Task objective
Pictures within the data are to be left out; everything else must be reproduced exactly.

Data excerpt
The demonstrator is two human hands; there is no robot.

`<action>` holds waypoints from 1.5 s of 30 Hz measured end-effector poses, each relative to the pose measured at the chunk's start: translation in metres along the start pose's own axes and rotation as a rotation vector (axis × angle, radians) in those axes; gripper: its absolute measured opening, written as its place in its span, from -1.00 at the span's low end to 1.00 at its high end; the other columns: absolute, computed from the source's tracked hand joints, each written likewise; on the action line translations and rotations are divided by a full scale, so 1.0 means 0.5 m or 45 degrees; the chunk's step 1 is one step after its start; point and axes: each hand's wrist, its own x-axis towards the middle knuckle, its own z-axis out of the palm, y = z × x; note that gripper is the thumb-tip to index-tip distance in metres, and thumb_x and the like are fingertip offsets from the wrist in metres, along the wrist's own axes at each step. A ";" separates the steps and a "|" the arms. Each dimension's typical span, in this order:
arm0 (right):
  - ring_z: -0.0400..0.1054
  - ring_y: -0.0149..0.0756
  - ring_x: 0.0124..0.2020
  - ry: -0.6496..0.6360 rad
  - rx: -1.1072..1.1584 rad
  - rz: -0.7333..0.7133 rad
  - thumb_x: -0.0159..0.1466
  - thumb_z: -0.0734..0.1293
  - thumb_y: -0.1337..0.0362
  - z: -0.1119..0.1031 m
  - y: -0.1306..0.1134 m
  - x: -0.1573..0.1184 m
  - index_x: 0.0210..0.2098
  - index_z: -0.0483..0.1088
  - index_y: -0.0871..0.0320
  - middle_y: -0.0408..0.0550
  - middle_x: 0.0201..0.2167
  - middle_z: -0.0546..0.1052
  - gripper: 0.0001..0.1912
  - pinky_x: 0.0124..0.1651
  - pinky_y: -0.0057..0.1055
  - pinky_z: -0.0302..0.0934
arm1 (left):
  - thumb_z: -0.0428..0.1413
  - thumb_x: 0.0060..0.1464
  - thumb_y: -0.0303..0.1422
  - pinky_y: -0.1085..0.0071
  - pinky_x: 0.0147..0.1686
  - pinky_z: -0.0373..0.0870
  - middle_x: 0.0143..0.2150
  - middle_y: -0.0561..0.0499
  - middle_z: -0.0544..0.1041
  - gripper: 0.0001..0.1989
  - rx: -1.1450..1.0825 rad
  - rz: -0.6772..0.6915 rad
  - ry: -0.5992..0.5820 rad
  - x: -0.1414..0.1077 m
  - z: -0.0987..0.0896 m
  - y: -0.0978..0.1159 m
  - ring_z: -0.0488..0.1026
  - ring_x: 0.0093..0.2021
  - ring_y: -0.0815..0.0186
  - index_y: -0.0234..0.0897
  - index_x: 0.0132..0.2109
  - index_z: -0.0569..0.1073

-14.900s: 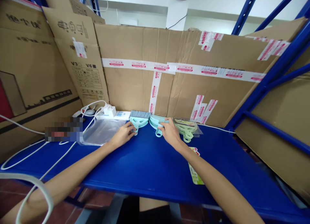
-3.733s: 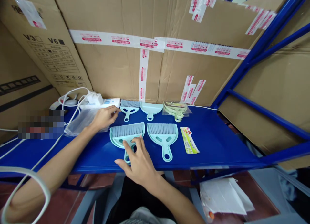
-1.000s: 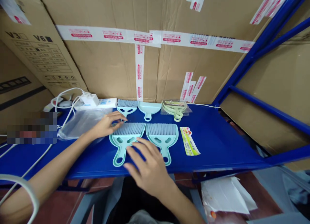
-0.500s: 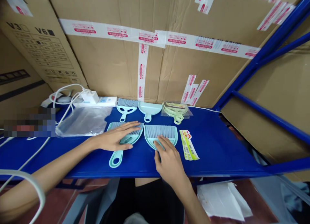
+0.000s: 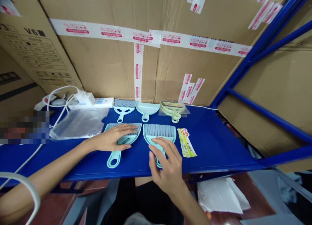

Answer box
The demonstrator is two human hands; there is no robot.

`<action>` holds waypoints from 1.5 s of 30 Hz measured end-effector poses, each relative to the pose measured at the chunk's start: translation in metres along the start pose's own axes and rotation as a rotation vector (axis × angle, radians) in those axes; gripper: its absolute measured opening, written as its place in its span, from -1.00 at the span's low end to 1.00 at its high end; the other columns: absolute, computed from the source's tracked hand joints, each written likewise; on the action line translations and rotations are divided by a full scale, so 1.0 means 0.5 m or 45 degrees; the chunk's step 1 is one step after its start; point and axes: each hand's wrist, its own x-axis towards the middle knuckle, its own z-axis out of the palm, y = z × x; note that gripper is the thumb-tip to index-tip distance in metres, and thumb_x and the like are fingertip offsets from the wrist in metres, along the wrist's own axes at each step. A ";" separates the steps and a "|" the arms. Each dimension's typical span, in this order:
arm0 (right):
  - ring_z: -0.0400..0.1054
  - ring_y: -0.0149..0.0756
  - ring_x: 0.0124..0.2020
  - ry: -0.6496..0.6360 rad
  - rx: -1.1072..1.1584 rad
  - rz: -0.7333..0.7133 rad
  - thumb_x: -0.0159..0.1466
  - thumb_z: -0.0734..0.1293
  - thumb_y: -0.1337..0.0362
  - z: -0.1119..0.1031 m
  - y: -0.1306..0.1134 m
  - x: -0.1573..0.1184 m
  - index_x: 0.0210..0.2098
  - index_z: -0.0483..0.1088
  - index_y: -0.0871..0.0320
  - middle_y: -0.0408..0.0550
  - middle_x: 0.0201..0.2167
  - middle_z: -0.0546..0.1052
  - gripper: 0.0001..0.1912
  - pinky_x: 0.0124..0.1651
  - pinky_y: -0.0057..0.1055
  - pinky_z: -0.0302..0.0934
arm1 (left):
  - thumb_z: -0.0428..0.1413
  - thumb_x: 0.0060..0.1464
  - thumb_y: -0.0303..0.1422
  - pinky_y: -0.1085..0.0071
  - pinky_x: 0.0147..0.1686
  - pinky_z: -0.0373..0.0870
  - middle_x: 0.0143..0.2150
  - middle_y: -0.0561..0.0499
  - middle_z: -0.0544..0.1041
  - gripper: 0.0001..0.1989
  - rx: -1.1450..1.0825 rad
  - rz: -0.6772..0.6915 rad
  - ry: -0.5992..0.5820 rad
  - x: -0.1414..0.1077 m
  - z: -0.0987..0.0896 m
  - y: -0.0978..0.1159 m
  - ring_z: -0.0488..0.1026
  - ring_x: 0.0093..0.2021
  - ring_y: -0.0815..0.0186
  - index_y: -0.0234..0.0897
  - index_x: 0.0132..0.2109
  - index_z: -0.0569..0.1073

-14.900s: 
-3.733s: 
-1.000s: 
-0.500s: 
+0.000s: 

The answer stands, and there is nothing more to add.